• _WORK TASK_: If a line below contains "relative", count it. Report the final total and nothing more.

(Records from a dataset)
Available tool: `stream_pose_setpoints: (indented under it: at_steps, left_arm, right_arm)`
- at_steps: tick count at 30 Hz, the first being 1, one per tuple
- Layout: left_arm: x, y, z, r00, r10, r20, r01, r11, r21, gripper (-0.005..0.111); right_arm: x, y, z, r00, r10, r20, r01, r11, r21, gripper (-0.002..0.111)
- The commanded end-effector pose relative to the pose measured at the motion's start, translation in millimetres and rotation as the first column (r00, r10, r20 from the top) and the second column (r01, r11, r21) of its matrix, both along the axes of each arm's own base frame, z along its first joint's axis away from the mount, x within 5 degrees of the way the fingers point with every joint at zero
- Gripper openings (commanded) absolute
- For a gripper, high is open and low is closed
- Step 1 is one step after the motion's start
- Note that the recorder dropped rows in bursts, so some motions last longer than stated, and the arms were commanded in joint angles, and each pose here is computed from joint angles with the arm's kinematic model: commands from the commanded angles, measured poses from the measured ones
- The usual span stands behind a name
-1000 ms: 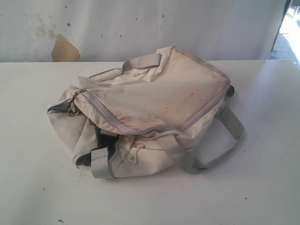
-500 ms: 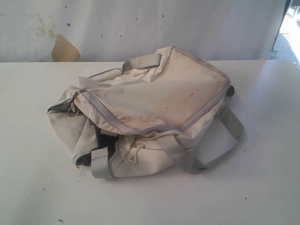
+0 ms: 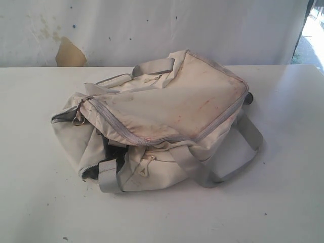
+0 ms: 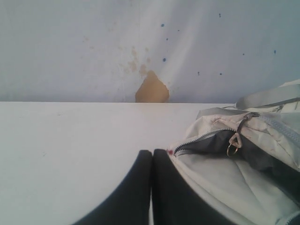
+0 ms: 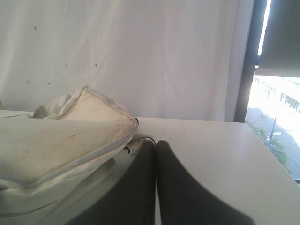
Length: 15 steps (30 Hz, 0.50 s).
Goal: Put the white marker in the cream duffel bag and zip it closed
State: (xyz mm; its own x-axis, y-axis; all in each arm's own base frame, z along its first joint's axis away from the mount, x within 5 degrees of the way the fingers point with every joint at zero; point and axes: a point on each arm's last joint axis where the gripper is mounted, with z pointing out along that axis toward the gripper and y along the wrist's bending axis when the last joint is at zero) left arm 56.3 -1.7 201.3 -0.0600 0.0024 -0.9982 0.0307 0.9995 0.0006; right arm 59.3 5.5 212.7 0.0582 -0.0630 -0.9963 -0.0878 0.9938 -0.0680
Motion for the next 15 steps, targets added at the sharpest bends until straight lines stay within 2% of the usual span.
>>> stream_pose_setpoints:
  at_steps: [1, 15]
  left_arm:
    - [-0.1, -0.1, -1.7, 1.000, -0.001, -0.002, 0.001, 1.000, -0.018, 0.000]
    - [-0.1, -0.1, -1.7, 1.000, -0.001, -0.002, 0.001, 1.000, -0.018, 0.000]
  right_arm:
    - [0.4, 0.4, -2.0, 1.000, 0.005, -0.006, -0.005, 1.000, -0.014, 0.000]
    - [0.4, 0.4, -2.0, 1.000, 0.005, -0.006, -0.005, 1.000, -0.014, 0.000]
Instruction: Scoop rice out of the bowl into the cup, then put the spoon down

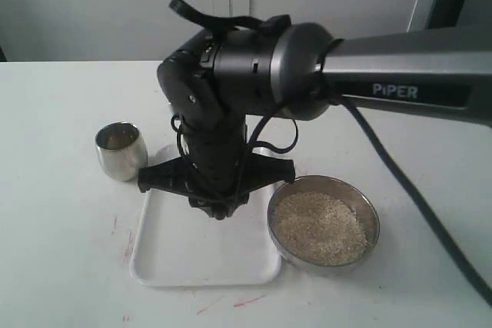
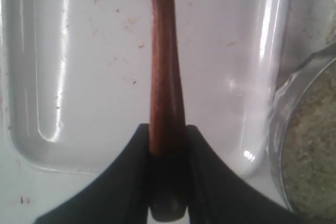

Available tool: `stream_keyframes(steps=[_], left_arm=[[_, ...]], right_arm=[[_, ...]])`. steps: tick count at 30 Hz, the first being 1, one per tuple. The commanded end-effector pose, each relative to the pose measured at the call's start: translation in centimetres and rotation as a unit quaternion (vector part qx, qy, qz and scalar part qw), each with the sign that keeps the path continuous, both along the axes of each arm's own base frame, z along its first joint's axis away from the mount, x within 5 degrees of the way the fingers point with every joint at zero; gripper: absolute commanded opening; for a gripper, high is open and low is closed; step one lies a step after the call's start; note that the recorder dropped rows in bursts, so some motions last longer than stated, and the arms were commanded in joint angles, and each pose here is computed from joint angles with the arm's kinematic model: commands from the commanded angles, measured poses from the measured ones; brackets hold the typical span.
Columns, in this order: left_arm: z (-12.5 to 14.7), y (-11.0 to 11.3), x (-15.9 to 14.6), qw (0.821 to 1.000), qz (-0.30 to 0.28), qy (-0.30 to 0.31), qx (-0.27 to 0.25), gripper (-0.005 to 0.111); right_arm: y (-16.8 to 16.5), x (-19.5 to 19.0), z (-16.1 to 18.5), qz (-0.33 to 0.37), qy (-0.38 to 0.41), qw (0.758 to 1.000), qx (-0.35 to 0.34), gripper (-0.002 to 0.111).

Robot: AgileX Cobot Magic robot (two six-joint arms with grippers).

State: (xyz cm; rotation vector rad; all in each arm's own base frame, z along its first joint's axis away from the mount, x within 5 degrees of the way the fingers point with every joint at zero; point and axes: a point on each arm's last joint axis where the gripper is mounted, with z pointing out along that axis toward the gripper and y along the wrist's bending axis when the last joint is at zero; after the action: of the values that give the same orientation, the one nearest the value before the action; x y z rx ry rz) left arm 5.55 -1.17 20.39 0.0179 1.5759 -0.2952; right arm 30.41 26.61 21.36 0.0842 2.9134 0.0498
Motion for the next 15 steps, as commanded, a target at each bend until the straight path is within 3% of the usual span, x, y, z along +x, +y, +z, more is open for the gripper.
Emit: stream_keyframes(steps=[1, 15], left_arm=[[0.24, 0.0, -0.02, 1.0, -0.001, -0.003, -0.007, 0.014], [0.24, 0.0, -0.02, 1.0, -0.001, -0.003, -0.007, 0.014]], right_arm=[[0.18, 0.22, -1.22, -0.012, 0.011, 1.0, 0.0, 0.0], [1.13, -0.42, -2.16, 0.003, 0.045, 0.999, 0.02, 0.0]])
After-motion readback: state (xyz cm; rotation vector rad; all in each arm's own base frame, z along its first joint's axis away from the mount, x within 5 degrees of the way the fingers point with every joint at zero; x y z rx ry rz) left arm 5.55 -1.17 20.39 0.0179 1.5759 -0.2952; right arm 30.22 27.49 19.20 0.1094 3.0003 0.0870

• _OUTPUT OF THE EXERCISE_: 2